Pesach…

Lo Shabbat appena trascorso è chiamato “Gadol-grande”. Yosef Caro, basandosi sui Tosafisti e sul “nostro” Shibbolè Haleket, scrive nello Shulchan ‘Arukh (Orach chayym 430), che l’aggettivo si riferisce al miracolo che in quel giorno accadde. La Mishnà Berurà spiega che il miracolo consisteva nel fatto che ogni ebreo in Egitto avesse preso e preservato in casa, il 10 di Nissan (data di oggi che all’epoca capitò di Shabbat), l’agnello da sacrificare alla vigilia di Pesach. Non solo, ma che in pochissimo tempo (all’inizio del mese di Nissan furono spiegate tutte le norme della celebrazione di Pesach in Egitto), gli ebrei erano pronti e preparati a questo straordinario evento. Il sangue di quell’agnello sugli stipiti diviene così simbolo di libertà. È la dimostrazione che gli ebrei non sono più schiavi timorosi, ma uomini liberi, pronti a vivere il proprio ebraismo senza paura.
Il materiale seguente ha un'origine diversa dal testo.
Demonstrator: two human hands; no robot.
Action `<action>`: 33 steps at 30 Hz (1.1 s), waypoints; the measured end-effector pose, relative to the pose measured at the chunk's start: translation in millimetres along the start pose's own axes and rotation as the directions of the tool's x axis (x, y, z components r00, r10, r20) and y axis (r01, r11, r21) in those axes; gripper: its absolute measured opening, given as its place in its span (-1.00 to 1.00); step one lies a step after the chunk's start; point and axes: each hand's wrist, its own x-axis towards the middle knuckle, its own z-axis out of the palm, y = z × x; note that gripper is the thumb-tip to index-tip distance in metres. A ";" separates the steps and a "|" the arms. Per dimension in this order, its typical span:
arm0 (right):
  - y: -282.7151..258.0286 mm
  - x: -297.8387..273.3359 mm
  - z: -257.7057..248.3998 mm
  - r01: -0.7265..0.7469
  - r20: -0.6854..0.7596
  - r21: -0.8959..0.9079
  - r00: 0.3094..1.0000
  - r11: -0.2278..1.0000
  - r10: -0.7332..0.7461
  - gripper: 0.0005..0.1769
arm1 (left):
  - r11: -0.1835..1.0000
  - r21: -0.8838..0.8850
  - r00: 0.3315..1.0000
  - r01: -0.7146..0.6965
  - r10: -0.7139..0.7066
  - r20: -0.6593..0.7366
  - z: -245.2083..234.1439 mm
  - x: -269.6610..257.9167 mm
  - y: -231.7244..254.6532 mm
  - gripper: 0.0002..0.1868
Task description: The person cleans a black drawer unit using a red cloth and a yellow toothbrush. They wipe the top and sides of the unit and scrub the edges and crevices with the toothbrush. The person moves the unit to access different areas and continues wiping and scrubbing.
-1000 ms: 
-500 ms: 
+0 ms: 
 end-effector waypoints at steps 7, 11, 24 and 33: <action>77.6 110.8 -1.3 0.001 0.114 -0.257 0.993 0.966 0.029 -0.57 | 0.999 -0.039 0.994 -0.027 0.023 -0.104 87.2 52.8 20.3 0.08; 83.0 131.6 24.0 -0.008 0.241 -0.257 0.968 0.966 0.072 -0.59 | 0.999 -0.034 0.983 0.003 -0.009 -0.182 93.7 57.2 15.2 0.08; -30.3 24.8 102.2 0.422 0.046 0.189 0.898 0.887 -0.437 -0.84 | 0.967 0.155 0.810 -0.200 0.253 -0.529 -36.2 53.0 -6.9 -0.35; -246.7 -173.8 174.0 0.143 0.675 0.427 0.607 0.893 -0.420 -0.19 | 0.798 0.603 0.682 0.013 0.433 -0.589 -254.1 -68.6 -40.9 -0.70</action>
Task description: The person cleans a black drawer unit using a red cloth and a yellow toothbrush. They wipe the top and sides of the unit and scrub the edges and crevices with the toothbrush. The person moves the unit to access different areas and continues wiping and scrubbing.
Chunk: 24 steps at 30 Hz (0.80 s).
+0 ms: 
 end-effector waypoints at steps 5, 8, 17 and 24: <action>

È obbligato ogni uomo a vedere se stesso come se fosse uscito dall’Egitto; questo insegnamento dell’Haggadà indica che noi, discendenti di quegli schiavi, dobbiamo considerarci sempre, grazie alla Toràh, uomini liberi che non devono aver timore di vivere il proprio ebraismo pubblicamente. L’uscita dall’Egitto è l’avvenimento da cui inizia la nostra storia come popolo e tutto ciò che noi conserviamo dell’ebraismo, ha salde radici nella consapevolezza acquisita dai nostri padri proprio nel crogiolo della schiavitù. Il dono della Toràh e l’ingresso in Eretz Israel sono raggiungibili solo da uomini consapevoli del loro essere e del loro dovere. Auguro a tutte le Comunità ebraiche in Italia, un caro e fraterno Pesach Kasher weSameach.